La CsA fu introdotta per la prima volta in trias clinici nel 1979 da Calne a il suo uso fu
perfezionato da Starzl con l’uso combinato di corticosteroidi.
Il farmaco è un antibiotico peptidico liposolubili che sembra agire in una fase precoce della differenziazione di cellule T venute a contatto con l’antigene, bloccando la loro attivazione.
La CsA determina una immunosoppressione selettiva e possiede anche un’azione antimalarica, antischistosomiaca e anche anti multifarmaco-resistenza (tramite il blocco della pompa MDR).
La CsA, in modelli sperimentali, sembra essere capace di inibire sia l’immunità umorale (con effetti maggiori sulla risposta primaria che su quella secondaria) sia l’immunità cellulo-mediata (effetto utile per gli allotrapianti, reazioni di ipersensibilità ritardata e patologie autoimmunitarie con effetto maggiore sulla fase di sensibilizzazione che su quella effettrice)

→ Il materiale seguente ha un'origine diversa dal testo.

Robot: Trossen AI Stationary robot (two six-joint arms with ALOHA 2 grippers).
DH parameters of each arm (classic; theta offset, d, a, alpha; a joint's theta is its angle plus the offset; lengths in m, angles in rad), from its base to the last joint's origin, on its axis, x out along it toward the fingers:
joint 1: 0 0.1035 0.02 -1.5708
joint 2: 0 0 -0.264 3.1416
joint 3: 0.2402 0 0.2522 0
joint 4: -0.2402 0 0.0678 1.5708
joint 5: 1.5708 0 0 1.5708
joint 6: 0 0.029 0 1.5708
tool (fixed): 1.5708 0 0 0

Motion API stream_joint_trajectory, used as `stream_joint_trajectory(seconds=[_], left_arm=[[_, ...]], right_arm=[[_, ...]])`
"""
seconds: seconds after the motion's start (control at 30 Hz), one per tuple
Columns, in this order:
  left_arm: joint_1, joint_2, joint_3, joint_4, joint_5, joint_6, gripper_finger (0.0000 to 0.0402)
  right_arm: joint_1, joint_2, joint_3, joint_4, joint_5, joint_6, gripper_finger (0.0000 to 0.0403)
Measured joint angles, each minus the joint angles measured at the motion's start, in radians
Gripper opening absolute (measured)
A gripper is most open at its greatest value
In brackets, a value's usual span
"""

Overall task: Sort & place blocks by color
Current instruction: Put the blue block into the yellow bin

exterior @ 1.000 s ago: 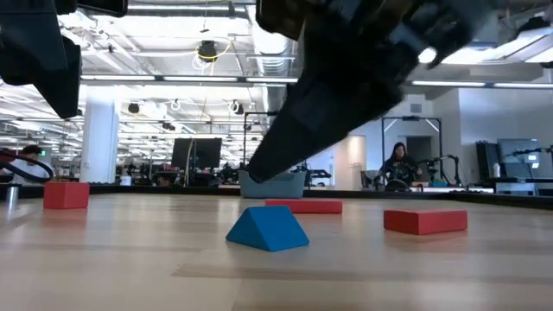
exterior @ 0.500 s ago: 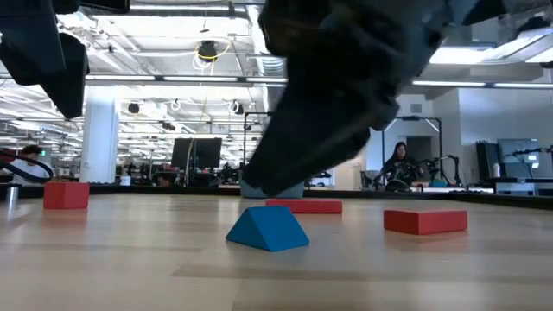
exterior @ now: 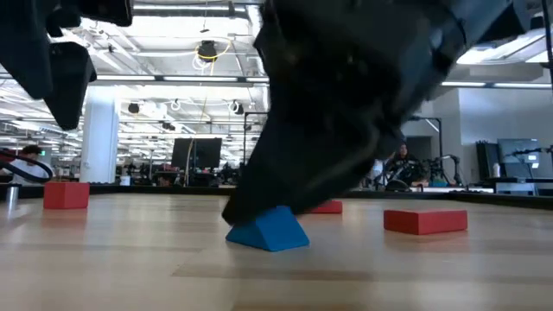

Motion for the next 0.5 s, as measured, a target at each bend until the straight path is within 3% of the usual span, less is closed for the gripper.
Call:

Gli effetti tossici comprendono:
1. Effetti Nefrotossici: Dose dipendente e usualmente reversibile
2. Effetti cardiovascolari: Ipertensione
3. Effetti sul SNC: Tremori, convulsioni, cefalea, parestesie, sindrome di cecità corticale, depressione, apatia, ansia, coma.
4. Effetti dermatologici: irsutismo e iperplasia gengivale
5. Effetti epatici: Elevazione di bilirubina, gamma-GT e transaminasi
6. Effetti gastrointestinali: Anoressia, nausea, vomito, diarrea, dolenza addominale
7. Effetti da immunosoppressione: complicanze infettive e cancerogene
8. Altri: Iperlipidemia, iperglicemia, ginecomastia, edemi, febbre, ipoacusia e acufeni, dolori muscolari e articolari, fragilità dei capelli, necrosi ossea asettica, letargia, dolori orali, sudorazione notturna, disturbi visivi, calo ponderale, trombocitopenia ed anemia emolitica microangiopatica.